WORK TO BE COMPLETED: Within the material below, how many lines include "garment"? Answer with the count only.
*** Opening INFORMATION SUPPLIED ***
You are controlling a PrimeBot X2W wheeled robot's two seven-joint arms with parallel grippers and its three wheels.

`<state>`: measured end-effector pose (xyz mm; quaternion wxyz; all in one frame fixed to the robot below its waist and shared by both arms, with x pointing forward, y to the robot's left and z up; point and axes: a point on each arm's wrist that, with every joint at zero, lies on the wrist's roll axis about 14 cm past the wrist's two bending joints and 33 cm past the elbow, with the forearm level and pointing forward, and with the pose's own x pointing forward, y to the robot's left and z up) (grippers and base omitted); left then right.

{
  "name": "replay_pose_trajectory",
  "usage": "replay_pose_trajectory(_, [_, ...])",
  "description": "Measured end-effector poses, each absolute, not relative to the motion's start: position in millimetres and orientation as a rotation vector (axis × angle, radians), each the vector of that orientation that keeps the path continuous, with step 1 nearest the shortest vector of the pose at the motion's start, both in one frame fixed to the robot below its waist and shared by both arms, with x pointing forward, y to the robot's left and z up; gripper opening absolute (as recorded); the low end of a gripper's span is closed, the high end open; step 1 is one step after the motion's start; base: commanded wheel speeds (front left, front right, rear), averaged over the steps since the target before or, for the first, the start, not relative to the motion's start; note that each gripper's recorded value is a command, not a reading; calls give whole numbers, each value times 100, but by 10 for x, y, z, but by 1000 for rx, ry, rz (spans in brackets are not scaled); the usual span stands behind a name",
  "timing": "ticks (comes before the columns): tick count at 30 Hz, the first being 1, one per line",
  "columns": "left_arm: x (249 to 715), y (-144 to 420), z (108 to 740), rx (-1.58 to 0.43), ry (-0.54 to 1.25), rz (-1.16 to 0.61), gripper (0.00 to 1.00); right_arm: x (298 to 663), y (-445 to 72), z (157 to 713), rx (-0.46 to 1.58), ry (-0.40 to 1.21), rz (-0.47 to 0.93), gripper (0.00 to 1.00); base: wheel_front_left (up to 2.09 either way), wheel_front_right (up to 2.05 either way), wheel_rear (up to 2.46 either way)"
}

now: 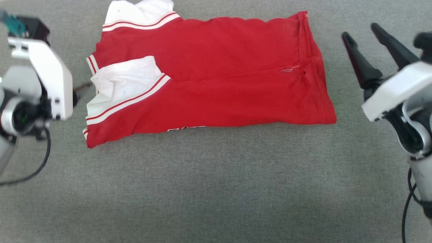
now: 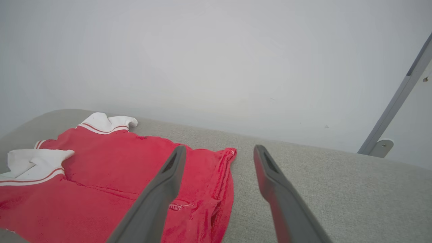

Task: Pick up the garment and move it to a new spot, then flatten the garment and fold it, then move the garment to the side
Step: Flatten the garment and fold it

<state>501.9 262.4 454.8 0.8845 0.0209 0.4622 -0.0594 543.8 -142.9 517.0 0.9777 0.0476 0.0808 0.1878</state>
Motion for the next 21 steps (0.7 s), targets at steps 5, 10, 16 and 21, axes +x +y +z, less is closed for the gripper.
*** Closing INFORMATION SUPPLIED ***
RESPONSE: 2